## [Task brief]
How many of the lines below have "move" in them? Say the number and nothing more.

## [Data]
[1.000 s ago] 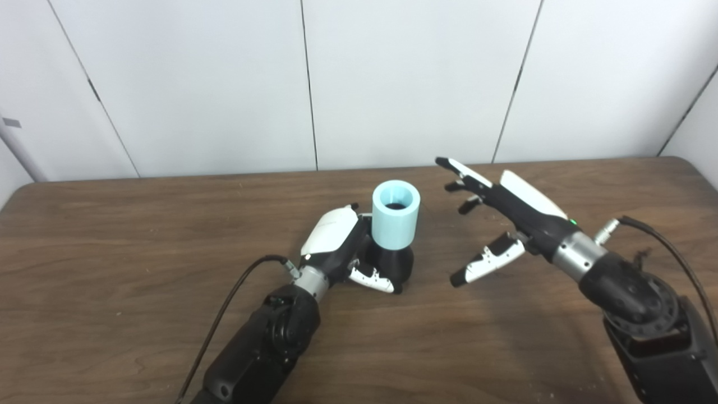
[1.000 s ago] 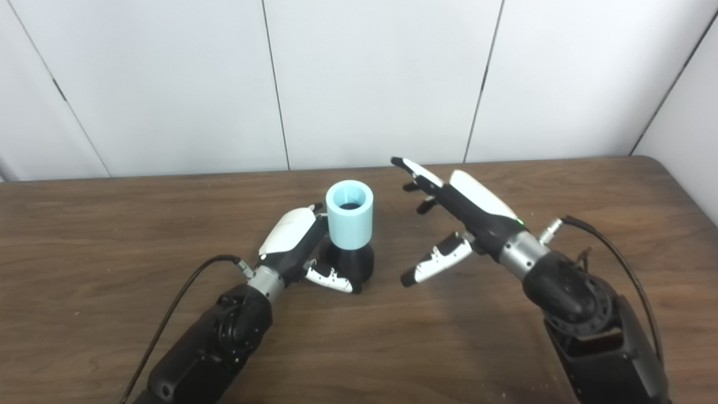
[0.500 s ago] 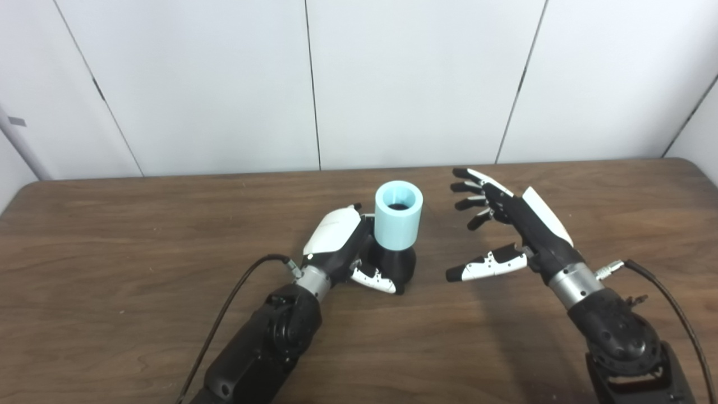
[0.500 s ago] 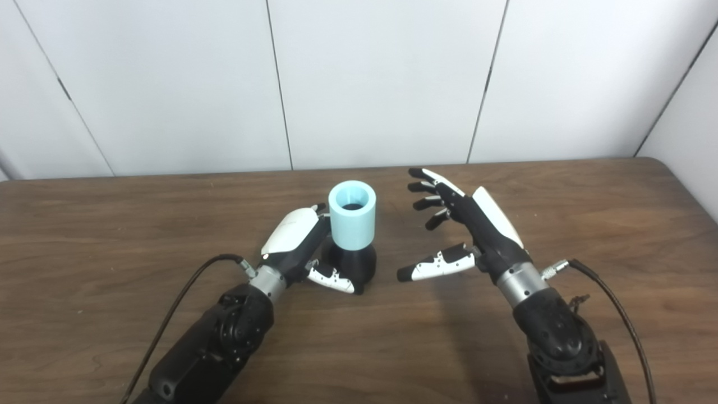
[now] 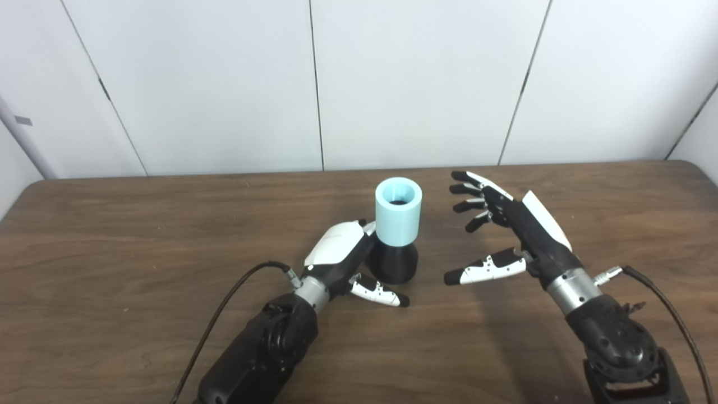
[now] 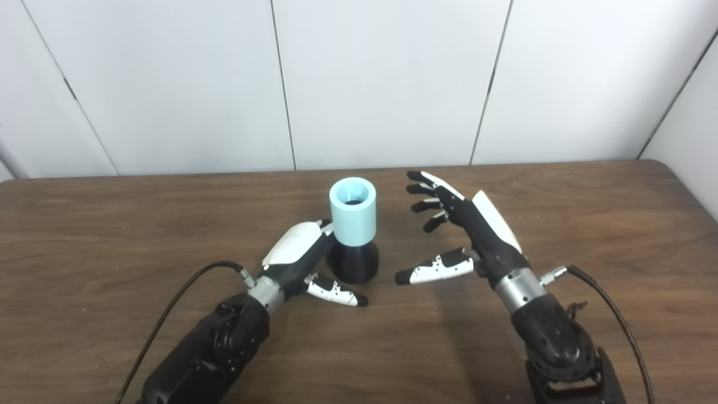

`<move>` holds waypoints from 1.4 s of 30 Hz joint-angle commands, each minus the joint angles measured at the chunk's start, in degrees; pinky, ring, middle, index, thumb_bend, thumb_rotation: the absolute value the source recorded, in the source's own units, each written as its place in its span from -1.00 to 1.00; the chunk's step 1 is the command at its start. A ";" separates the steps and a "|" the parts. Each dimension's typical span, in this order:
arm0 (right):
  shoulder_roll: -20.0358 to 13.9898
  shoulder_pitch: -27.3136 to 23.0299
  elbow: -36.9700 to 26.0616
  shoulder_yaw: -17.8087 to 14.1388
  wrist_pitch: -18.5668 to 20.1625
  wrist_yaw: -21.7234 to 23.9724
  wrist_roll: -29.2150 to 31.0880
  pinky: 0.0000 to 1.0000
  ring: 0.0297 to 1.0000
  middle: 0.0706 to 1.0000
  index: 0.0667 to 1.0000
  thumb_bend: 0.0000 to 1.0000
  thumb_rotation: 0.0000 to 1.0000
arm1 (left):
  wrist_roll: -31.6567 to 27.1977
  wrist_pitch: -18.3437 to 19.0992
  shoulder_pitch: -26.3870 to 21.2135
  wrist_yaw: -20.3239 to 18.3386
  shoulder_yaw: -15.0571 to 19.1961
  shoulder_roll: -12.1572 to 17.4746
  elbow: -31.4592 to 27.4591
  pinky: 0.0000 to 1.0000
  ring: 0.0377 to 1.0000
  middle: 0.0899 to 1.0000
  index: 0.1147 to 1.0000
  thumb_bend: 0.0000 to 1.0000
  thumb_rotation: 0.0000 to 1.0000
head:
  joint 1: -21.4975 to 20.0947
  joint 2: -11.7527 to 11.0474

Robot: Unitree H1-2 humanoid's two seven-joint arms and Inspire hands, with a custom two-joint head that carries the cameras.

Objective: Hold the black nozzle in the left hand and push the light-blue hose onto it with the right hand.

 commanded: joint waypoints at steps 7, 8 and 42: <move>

## [Answer for the task]
2